Oskar Skaller hatte ab 1910 wertvolle Kunst, ostasiatische Keramik und impressionistische Gemälde von van Gogh, Lovis Corinth, Walter Leistikow u. a. gesammelt. Max Liebermann porträtierte ihn 1924. Einen Teil seiner Sammlung musste er schon 1927 versteigern lassen. Ca. 1938 wurde er gezwungen, seine Anlagebeteiligungen u. a. an der Firma M. Pech AG zu verkaufen.
Das für die Mitnahme ins Exil vorgesehene Umzugsgut der Skallers wurde von der Gestapo beschlagnahmt und auf Anweisung des Finanzamtes Berlin-Moabit durch den vereidigten Versteigerer Bernhard Schlüter in Berlin am 30. Juni 1942 für 8.000 RM versteigert. Dr. jur. Conrad Doebekke war seit 1931 Mitglied der NSDAP und kaufte im großen Stil Kunstwerke vorwiegend aus jüdischem Besitz. Als er sah, dass in dem Versteigerungsprotokoll vom 16. Januar 1942 das Gemälde „Mädchenakt“ von Lovis Corinth nicht aufgeführt war, erkundigte er sich am folgenden Tag brieflich bei Adolf Herbst, ob dieser etwas über den Verbleib des Bildes wisse. Sollte er, Doebekke, das Bild erwerben können, bliebe es bei ihrer Vereinbarung. Es ist anzunehmen, dass Adolf Herbst schon vorher Geschäfte mit Dr. jur. Conrad Doebekke gemacht hatte.
Adolf musste ab 1941 Zwangsarbeit als Hilfsmechaniker bei der Firma Willi Popp in der Wiener Straße 1 – 10 in Berlin-Kreuzberg leisten.
Zu Beginn des Jahres 1943 wurden Adolf und Erna Herbst sowie Hedwig Brühl und Max und Lotte Goldschmidt aufgefordert, sich in der Sammelstelle Hamburger Straße 26 einzufinden. Auch Adolfs Schwägerin, die Witwe seines ältesten Bruders Bruno, Elisabeth Herbst geborene Schreiber, hatte den Deportationsbefehl für diesen Transport erhalten. Am 7. Januar 1943 füllten Adolf und Erna Herbst ihre Vermögenserklärung aus. Als Vermögen gab Adolf zwei Ölbilder und vier Radierungen sowie 300 RM auf seinem Postscheckkonto an.

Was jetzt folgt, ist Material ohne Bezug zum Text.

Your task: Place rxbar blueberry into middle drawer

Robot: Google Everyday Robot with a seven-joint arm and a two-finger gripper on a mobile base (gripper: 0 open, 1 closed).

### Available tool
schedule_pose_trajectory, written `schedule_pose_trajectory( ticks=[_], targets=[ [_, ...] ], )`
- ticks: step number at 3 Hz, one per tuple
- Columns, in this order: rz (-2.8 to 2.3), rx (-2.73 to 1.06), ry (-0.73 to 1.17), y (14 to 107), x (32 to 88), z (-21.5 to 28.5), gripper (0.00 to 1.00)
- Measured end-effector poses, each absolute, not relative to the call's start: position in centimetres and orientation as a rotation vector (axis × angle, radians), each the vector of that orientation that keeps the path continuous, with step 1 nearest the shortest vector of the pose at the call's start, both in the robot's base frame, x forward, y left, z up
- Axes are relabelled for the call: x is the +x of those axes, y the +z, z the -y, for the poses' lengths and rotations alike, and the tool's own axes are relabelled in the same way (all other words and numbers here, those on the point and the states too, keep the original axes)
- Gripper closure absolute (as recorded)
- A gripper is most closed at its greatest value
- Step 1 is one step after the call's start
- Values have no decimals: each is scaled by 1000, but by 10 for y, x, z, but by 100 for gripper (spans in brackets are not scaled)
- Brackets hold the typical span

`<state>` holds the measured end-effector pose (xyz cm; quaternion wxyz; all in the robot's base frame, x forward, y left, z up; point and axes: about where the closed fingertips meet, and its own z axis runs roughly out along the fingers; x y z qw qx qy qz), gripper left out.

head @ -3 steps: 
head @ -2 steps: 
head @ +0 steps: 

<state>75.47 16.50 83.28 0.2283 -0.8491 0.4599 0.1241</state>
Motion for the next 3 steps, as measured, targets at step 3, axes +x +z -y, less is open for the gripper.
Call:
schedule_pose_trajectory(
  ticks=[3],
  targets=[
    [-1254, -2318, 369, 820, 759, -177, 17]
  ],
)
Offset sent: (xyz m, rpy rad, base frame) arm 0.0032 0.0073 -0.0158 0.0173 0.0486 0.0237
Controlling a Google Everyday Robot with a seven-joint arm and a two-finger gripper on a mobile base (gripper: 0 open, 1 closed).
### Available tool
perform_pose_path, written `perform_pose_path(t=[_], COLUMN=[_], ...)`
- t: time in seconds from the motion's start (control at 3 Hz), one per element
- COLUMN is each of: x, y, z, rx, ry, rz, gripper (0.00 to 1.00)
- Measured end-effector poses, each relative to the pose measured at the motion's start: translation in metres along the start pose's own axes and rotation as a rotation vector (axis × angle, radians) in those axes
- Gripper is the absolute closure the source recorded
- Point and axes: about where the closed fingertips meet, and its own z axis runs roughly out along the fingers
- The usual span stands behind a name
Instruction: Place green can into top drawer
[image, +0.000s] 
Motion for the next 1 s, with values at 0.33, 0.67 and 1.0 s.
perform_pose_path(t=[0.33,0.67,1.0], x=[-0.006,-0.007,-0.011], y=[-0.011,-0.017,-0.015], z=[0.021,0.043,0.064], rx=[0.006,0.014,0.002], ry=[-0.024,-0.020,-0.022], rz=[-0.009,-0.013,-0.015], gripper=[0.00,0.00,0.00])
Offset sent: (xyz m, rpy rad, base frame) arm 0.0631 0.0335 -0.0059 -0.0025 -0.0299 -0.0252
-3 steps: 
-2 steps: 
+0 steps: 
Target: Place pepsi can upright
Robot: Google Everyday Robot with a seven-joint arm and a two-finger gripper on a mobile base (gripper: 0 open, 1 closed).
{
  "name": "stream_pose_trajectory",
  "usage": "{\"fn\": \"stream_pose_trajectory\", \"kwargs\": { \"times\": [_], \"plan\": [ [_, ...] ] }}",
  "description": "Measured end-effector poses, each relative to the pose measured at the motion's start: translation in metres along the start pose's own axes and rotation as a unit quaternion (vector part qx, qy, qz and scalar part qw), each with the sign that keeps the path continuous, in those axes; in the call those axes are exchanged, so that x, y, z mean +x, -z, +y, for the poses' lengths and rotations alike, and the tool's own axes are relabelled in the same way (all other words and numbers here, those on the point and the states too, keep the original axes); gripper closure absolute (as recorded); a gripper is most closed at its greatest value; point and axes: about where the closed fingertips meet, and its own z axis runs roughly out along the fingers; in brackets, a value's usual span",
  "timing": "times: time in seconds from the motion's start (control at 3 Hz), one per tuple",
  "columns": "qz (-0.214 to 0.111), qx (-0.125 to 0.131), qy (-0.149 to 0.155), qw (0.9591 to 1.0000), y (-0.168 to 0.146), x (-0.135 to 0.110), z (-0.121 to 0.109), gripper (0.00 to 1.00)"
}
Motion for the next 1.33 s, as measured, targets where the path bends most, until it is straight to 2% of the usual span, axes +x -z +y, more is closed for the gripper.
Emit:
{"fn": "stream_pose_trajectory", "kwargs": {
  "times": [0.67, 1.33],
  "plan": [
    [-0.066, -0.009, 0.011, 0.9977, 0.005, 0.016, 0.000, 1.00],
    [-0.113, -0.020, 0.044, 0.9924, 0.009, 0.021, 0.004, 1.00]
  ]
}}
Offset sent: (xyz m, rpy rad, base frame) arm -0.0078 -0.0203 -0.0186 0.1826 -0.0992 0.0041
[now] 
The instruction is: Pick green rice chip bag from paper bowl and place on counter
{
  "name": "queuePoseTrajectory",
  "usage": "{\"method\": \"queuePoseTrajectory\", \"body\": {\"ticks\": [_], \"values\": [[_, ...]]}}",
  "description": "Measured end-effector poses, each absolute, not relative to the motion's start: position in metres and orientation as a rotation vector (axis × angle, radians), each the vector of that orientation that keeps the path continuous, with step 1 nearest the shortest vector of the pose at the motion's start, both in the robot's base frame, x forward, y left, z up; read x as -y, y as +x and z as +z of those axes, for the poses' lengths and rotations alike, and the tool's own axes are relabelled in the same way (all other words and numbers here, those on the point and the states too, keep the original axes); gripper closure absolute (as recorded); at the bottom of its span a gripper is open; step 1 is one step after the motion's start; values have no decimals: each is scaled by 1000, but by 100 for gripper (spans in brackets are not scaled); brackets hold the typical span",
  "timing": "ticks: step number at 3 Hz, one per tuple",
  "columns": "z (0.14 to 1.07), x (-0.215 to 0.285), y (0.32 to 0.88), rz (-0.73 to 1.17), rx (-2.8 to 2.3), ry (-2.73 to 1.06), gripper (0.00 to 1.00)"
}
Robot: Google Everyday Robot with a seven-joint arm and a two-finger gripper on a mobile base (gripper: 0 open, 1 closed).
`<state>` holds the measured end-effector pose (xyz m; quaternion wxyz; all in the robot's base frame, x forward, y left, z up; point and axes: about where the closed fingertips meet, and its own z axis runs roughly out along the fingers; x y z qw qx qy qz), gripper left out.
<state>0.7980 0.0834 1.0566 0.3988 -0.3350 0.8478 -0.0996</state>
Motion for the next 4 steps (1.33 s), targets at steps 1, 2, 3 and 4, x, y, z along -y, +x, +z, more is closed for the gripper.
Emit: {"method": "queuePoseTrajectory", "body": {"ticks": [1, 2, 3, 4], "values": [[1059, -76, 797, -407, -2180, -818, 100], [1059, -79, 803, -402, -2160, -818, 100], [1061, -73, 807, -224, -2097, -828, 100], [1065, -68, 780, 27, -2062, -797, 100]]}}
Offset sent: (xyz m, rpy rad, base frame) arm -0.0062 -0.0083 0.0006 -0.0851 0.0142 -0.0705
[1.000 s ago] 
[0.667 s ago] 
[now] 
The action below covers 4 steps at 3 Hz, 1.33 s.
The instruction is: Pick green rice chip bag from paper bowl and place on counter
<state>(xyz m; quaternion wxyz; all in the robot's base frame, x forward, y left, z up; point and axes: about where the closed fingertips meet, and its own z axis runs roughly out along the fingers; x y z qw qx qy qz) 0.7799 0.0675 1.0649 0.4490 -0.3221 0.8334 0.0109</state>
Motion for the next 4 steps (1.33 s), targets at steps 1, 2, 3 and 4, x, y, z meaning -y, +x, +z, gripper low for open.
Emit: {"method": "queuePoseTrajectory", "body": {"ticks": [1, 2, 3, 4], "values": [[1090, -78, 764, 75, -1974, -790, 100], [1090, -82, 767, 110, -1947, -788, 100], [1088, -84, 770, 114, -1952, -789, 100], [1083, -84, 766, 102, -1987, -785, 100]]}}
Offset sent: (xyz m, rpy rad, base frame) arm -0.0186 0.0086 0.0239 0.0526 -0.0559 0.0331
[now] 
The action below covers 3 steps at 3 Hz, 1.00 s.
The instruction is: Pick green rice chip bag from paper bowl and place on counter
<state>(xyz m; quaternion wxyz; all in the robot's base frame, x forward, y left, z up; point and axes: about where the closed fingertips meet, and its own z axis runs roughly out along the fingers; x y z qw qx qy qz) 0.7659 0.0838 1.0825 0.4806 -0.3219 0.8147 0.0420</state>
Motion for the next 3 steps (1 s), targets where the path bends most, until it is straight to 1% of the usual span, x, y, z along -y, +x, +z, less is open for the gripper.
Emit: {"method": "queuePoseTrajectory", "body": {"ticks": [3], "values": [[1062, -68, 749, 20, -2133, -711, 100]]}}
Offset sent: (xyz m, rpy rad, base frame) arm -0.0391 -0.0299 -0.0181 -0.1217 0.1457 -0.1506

Am 12. Januar 1943 verließ der 26. Osttransport mit 1.190 Personen den Güterbahnhof Berlin-Moabit. Er erreichte das Vernichtungslager Auschwitz-Birkenau am 13. Januar 1943. Die meisten der Insassen des Zuges wurden sofort ermordet.
Vermutlich starb Adolf Herbst mit 63 Jahren, seine Ehefrau Erna mit 53 Jahren und seine Schwägerin Elisabeth Herbst mit 62 Jahren.
Die Räumung des untervermieteten Zimmers von Adolf und Erna Herbst erfolgte am 29. April 1943 durch den Obergerichtsvollzieher Engelmann. In der Auflistung des Inventars waren 10 Bilder mit einem geschätzten Wert von 20 RM angegeben.
Lea Skaller geborene Herbst starb am 9. Mai 1944 in Johannesburg, Südafrika. Nur wenige Monate später, am 21. Oktober 1944, starb auch Oskar Skaller in Johannesburg.
Für Elisabeth Herbst wurde am 15. August 2013 in der Mommsenstraße 4 in Berlin-Charlottenburg ein Stolperstein verlegt.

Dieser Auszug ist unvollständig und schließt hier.